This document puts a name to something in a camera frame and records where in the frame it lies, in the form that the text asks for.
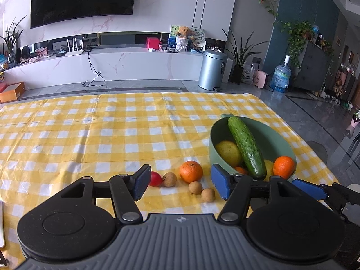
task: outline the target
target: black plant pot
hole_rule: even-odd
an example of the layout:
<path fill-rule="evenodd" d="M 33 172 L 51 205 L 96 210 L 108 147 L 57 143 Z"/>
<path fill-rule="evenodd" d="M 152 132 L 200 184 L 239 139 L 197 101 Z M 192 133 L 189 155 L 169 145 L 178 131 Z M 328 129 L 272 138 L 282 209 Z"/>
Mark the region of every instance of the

...

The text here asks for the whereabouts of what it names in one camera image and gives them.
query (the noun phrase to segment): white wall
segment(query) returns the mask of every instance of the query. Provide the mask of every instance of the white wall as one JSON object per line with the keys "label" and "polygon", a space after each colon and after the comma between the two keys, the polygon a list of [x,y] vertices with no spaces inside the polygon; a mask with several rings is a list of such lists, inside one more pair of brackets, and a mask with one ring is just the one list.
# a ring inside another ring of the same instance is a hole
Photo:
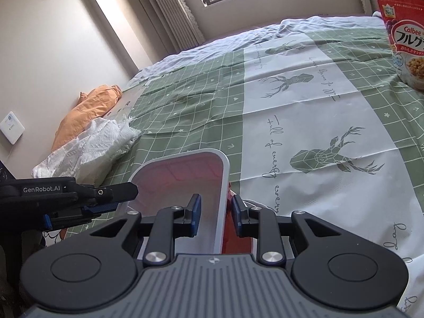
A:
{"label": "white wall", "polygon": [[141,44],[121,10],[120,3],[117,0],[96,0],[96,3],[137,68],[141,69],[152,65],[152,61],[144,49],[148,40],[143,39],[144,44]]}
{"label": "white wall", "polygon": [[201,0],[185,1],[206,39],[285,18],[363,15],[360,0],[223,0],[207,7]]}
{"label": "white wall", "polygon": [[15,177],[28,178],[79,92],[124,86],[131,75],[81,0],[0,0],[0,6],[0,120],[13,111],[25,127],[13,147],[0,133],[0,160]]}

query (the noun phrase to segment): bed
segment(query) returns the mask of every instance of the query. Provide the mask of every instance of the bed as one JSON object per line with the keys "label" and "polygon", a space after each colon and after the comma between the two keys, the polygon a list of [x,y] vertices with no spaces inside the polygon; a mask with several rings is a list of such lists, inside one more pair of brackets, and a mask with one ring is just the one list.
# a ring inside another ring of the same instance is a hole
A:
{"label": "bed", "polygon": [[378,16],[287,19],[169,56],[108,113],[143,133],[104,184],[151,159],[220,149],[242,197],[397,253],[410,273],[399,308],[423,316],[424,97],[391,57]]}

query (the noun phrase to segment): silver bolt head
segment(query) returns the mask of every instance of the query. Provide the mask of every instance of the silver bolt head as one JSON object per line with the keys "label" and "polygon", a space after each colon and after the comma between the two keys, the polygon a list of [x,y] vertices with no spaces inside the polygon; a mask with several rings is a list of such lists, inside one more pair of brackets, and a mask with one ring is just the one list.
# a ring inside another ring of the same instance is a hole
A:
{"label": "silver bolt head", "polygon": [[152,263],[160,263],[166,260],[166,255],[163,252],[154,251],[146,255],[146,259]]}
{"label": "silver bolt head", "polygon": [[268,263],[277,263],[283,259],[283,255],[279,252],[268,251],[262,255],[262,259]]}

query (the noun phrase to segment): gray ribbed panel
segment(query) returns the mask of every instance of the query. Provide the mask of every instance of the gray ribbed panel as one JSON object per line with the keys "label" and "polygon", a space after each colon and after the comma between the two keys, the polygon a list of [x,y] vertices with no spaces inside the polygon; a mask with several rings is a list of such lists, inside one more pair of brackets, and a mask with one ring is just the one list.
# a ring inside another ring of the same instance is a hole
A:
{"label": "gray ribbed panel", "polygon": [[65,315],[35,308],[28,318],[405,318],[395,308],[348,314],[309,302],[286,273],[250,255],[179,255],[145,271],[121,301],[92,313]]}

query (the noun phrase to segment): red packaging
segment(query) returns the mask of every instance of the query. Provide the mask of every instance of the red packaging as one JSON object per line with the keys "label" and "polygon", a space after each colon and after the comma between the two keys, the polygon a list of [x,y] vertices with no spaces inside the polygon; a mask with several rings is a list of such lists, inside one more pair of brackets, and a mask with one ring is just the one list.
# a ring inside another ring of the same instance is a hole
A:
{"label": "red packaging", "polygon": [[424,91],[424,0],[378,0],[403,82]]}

▸ Your assignment
From the data above, reproduce word for word the lines running from the line with "an example of" to the line with "Mark the region of every instance of the", ends included.

▸ Task output
an example of the layout:
<path fill-rule="evenodd" d="M 33 172 L 51 205 L 96 210 L 108 147 L 57 143 Z"/>
<path fill-rule="evenodd" d="M 152 132 L 200 184 L 239 139 L 197 101 Z M 192 133 L 189 155 L 169 145 L 178 131 Z M 328 129 L 272 138 L 282 209 Z"/>
Mark the region of every instance of the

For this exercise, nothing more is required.